### To do
Every line holding the word "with" should be copied from the material.

####################

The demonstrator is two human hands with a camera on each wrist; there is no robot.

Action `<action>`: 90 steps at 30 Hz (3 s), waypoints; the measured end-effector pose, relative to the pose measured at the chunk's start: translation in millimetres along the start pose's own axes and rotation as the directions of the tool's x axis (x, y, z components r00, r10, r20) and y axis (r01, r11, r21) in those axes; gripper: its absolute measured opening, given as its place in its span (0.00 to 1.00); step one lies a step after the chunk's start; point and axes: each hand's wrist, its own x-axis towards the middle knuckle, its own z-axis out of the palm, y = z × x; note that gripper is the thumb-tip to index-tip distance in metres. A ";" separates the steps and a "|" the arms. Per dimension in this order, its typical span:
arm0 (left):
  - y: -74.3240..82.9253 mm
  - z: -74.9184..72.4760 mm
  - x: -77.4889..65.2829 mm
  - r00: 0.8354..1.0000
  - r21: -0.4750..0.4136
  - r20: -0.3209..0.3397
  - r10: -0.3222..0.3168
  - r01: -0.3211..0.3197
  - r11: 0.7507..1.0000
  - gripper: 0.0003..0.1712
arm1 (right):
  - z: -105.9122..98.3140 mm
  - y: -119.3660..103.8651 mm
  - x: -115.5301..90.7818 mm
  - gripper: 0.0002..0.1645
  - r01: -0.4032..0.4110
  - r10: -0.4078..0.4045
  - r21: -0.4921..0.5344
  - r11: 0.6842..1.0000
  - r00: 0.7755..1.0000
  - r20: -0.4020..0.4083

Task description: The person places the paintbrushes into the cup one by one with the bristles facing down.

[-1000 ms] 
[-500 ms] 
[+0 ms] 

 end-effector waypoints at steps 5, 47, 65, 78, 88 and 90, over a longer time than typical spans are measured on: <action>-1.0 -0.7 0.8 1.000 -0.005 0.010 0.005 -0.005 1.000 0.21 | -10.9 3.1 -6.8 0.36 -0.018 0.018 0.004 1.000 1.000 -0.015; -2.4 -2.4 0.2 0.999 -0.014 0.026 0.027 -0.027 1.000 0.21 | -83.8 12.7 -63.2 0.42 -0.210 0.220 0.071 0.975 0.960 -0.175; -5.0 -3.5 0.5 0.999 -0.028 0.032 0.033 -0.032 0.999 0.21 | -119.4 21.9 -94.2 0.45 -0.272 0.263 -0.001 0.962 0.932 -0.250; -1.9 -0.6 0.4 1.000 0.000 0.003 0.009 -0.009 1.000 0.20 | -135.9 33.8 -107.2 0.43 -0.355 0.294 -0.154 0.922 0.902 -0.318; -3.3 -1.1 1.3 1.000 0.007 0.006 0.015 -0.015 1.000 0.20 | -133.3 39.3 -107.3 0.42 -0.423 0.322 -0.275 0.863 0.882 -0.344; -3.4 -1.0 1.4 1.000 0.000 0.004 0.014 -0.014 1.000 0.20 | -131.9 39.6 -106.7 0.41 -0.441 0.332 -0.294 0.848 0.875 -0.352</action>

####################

### Written response
The demonstrator is two human hands with a camera on each wrist; there is no robot.
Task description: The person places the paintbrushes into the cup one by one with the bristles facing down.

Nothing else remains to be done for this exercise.